» **TASK PROMPT**:
Output all of the records exactly, word for word.

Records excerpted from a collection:
● ● ● ●
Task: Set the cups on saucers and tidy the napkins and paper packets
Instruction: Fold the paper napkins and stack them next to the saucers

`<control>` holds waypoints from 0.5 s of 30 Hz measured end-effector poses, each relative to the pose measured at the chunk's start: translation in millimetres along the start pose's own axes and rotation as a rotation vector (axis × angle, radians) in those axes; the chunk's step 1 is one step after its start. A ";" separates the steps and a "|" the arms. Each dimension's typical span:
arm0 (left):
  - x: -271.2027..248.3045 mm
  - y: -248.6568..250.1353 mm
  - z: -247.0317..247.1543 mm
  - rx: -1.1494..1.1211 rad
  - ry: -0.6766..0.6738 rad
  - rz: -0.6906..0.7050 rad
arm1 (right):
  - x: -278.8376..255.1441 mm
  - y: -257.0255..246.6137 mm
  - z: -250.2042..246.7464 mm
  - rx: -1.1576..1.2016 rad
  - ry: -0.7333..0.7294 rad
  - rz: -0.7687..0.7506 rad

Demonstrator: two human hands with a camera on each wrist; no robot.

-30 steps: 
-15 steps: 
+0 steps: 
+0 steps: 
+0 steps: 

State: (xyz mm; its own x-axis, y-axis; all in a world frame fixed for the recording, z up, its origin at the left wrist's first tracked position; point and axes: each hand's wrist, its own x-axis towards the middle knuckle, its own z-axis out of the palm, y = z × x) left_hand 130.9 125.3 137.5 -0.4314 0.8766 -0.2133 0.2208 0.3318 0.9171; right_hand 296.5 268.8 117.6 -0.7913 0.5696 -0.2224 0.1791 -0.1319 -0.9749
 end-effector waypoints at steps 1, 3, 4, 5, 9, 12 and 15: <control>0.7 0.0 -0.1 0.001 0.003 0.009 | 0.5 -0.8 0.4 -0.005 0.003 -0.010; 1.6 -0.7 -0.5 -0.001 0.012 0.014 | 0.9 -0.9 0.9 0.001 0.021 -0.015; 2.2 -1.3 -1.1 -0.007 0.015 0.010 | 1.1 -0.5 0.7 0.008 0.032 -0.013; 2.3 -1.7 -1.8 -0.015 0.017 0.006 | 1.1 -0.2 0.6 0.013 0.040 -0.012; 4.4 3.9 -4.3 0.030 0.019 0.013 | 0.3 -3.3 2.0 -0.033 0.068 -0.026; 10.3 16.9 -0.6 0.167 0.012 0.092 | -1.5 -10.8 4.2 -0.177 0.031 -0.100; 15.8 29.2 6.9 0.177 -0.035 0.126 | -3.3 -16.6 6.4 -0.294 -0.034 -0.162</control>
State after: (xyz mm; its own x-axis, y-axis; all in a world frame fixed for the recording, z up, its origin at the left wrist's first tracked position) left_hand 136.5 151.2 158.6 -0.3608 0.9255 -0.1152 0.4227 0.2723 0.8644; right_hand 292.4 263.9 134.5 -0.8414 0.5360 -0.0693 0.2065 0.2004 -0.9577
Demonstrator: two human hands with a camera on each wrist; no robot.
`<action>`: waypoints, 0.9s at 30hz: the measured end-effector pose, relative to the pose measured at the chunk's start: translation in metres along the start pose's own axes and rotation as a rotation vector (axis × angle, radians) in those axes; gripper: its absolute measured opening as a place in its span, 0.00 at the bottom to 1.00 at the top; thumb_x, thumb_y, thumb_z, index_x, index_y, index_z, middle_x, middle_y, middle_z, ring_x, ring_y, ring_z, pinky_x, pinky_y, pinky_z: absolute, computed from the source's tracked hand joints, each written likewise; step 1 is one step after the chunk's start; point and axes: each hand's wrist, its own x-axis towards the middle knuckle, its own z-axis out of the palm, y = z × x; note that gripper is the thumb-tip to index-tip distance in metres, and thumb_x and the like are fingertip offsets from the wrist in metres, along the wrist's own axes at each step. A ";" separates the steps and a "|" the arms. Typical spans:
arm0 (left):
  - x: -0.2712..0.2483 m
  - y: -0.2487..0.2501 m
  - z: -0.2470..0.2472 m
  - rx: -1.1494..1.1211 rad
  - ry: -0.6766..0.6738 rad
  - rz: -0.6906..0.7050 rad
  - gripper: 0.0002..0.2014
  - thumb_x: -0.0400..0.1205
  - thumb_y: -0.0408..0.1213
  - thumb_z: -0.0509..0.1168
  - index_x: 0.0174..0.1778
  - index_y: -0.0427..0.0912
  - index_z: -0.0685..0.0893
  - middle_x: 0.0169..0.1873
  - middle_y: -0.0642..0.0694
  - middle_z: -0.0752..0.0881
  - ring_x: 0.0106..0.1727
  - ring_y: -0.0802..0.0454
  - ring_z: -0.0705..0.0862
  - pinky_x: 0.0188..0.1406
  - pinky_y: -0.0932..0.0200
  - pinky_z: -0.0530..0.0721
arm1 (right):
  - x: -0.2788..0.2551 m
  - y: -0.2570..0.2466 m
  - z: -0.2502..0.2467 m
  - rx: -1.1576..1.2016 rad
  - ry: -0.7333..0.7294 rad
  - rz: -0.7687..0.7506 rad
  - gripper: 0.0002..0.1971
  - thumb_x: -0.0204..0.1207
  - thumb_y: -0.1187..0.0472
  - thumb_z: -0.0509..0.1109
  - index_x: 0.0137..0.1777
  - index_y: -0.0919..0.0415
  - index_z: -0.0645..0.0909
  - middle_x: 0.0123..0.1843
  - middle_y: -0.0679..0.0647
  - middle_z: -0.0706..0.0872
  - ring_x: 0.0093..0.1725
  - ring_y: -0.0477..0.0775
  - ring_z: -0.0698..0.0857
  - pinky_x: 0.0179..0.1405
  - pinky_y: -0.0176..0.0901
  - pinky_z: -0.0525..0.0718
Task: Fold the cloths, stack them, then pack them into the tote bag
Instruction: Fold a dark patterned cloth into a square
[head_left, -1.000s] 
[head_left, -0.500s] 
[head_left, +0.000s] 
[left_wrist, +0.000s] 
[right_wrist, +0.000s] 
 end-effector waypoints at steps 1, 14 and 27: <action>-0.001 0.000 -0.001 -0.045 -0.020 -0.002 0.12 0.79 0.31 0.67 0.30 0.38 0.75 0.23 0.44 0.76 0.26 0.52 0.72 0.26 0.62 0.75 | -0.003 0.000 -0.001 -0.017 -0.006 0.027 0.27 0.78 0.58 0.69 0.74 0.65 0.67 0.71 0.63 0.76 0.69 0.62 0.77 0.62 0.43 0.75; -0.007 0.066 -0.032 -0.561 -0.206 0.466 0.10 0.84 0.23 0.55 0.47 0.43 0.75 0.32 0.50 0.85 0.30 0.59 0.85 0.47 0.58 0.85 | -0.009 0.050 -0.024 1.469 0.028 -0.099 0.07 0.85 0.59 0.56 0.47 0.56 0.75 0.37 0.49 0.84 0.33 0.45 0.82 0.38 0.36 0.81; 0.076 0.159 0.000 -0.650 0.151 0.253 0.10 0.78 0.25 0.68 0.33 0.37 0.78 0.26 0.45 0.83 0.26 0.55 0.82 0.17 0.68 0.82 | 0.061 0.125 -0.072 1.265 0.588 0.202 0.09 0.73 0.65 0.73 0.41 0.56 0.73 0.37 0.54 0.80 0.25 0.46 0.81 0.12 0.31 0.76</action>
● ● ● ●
» **WORKED SOLUTION**:
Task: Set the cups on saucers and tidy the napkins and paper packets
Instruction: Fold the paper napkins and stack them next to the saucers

`<control>` holds waypoints from 0.5 s of 30 Hz measured end-effector poses, each relative to the pose measured at the chunk's start: translation in millimetres along the start pose's own axes and rotation as a rotation vector (axis × angle, radians) in those axes; the chunk's step 1 is one step after its start. A ";" separates the steps and a "|" the arms. Each dimension's typical span:
arm0 (left):
  - x: -271.2027..248.3045 mm
  - y: -248.6568..250.1353 mm
  - z: -247.0317..247.1543 mm
  - rx: -1.1494..1.1211 rad
  - ry: -0.6766..0.6738 rad
  - rz: -0.6906..0.7050 rad
arm1 (right):
  - x: -278.8376..255.1441 mm
  - y: -257.0255..246.6137 mm
  - z: -250.2042..246.7464 mm
  - rx: -1.1576..1.2016 rad
  - ry: -0.7333..0.7294 rad
  - rz: -0.7687..0.7506 rad

Demonstrator: two human hands with a camera on each wrist; no robot.

-30 steps: 
-15 steps: 
+0 steps: 
+0 steps: 
+0 steps: 

State: (xyz mm; its own x-axis, y-axis; all in a world frame fixed for the recording, z up, its origin at the left wrist's first tracked position; point and axes: each hand's wrist, its own x-axis towards the middle knuckle, its own z-axis out of the palm, y = z × x) left_hand 130.9 125.3 137.5 -0.4314 0.8766 -0.2133 0.2208 0.3318 0.9171; right_hand 296.5 268.8 117.6 -0.7913 0.5696 -0.2224 0.1791 -0.1319 -0.9749
 end-effector waypoints at steps 1, 3, 4, 5, 9, 12 and 15: <control>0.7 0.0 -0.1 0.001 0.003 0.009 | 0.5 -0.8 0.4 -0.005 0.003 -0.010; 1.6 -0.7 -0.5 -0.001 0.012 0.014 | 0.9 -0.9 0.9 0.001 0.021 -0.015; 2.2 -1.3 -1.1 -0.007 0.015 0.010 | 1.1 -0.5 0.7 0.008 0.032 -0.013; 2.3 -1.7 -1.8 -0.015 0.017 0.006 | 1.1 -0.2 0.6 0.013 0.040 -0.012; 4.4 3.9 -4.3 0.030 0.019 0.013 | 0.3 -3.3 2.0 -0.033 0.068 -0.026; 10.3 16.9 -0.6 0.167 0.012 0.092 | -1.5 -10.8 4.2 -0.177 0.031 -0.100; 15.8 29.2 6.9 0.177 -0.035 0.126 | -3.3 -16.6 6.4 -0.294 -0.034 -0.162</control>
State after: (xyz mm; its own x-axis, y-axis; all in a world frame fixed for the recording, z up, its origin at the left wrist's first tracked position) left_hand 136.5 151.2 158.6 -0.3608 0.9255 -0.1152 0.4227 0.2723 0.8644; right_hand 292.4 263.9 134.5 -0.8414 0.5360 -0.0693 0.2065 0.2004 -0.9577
Demonstrator: two human hands with a camera on each wrist; no robot.
`<action>`: waypoints, 0.9s at 30hz: the measured end-effector pose, relative to the pose measured at the chunk's start: translation in metres along the start pose's own axes and rotation as a rotation vector (axis × angle, radians) in those axes; gripper: its absolute measured opening as a place in its span, 0.00 at the bottom to 1.00 at the top; thumb_x, thumb_y, thumb_z, index_x, index_y, index_z, middle_x, middle_y, middle_z, ring_x, ring_y, ring_z, pinky_x, pinky_y, pinky_z: absolute, computed from the source's tracked hand joints, each written likewise; step 1 is one step after the chunk's start; point and axes: each hand's wrist, its own x-axis towards the middle knuckle, its own z-axis out of the palm, y = z × x; note that gripper is the thumb-tip to index-tip distance in metres, and thumb_x and the like are fingertip offsets from the wrist in metres, along the wrist's own axes at each step. A ";" separates the steps and a "|" the arms. Typical spans:
arm0 (left):
  - x: -0.2712..0.2483 m
  - y: -0.2487..0.2501 m
  - z: -0.2470..0.2472 m
  - rx: -1.1494..1.1211 rad
  - ry: -0.6766..0.6738 rad
  - rz: -0.6906..0.7050 rad
  - gripper: 0.0002..0.2014
  - thumb_x: -0.0400..0.1205
  - thumb_y: -0.0408..0.1213
  - thumb_z: -0.0509..0.1168
  - index_x: 0.0174..0.1778
  - index_y: -0.0427..0.0912
  - index_z: -0.0685..0.0893
  - middle_x: 0.0169..0.1873
  - middle_y: -0.0642..0.0694
  - middle_z: -0.0752..0.0881
  - ring_x: 0.0106..0.1727
  - ring_y: -0.0802..0.0454
  - ring_z: -0.0705..0.0862
  - pinky_x: 0.0188..0.1406
  - pinky_y: -0.0932..0.0200
  - pinky_z: -0.0530..0.0721
arm1 (right):
  - x: -0.2788..0.2551 m
  - y: -0.2570..0.2466 m
  - z: -0.2502..0.2467 m
  - rx: -1.1576..1.2016 rad
  - ry: -0.7333..0.7294 rad
  - rz: -0.7687..0.7506 rad
  - gripper: 0.0002..0.1971
  - thumb_x: -0.0204..0.1207
  - thumb_y: -0.1187..0.0472
  - thumb_z: -0.0509..0.1109
  - index_x: 0.0137..0.1777
  - index_y: -0.0919..0.0415
  - index_z: -0.0645..0.0909
  - middle_x: 0.0123..0.1843
  - middle_y: -0.0679..0.0647
  - middle_z: -0.0706..0.0872
  - ring_x: 0.0093..0.1725
  - ring_y: -0.0477..0.0775
  - ring_z: -0.0698..0.0857
  - pinky_x: 0.0179..0.1405
  - pinky_y: -0.0176..0.0901
  - pinky_z: -0.0525..0.0718
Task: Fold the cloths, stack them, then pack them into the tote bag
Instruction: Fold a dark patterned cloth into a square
[head_left, -1.000s] 
[head_left, -0.500s] 
[head_left, +0.000s] 
[left_wrist, +0.000s] 
[right_wrist, +0.000s] 
 end-effector waypoints at steps 1, 14 and 27: <action>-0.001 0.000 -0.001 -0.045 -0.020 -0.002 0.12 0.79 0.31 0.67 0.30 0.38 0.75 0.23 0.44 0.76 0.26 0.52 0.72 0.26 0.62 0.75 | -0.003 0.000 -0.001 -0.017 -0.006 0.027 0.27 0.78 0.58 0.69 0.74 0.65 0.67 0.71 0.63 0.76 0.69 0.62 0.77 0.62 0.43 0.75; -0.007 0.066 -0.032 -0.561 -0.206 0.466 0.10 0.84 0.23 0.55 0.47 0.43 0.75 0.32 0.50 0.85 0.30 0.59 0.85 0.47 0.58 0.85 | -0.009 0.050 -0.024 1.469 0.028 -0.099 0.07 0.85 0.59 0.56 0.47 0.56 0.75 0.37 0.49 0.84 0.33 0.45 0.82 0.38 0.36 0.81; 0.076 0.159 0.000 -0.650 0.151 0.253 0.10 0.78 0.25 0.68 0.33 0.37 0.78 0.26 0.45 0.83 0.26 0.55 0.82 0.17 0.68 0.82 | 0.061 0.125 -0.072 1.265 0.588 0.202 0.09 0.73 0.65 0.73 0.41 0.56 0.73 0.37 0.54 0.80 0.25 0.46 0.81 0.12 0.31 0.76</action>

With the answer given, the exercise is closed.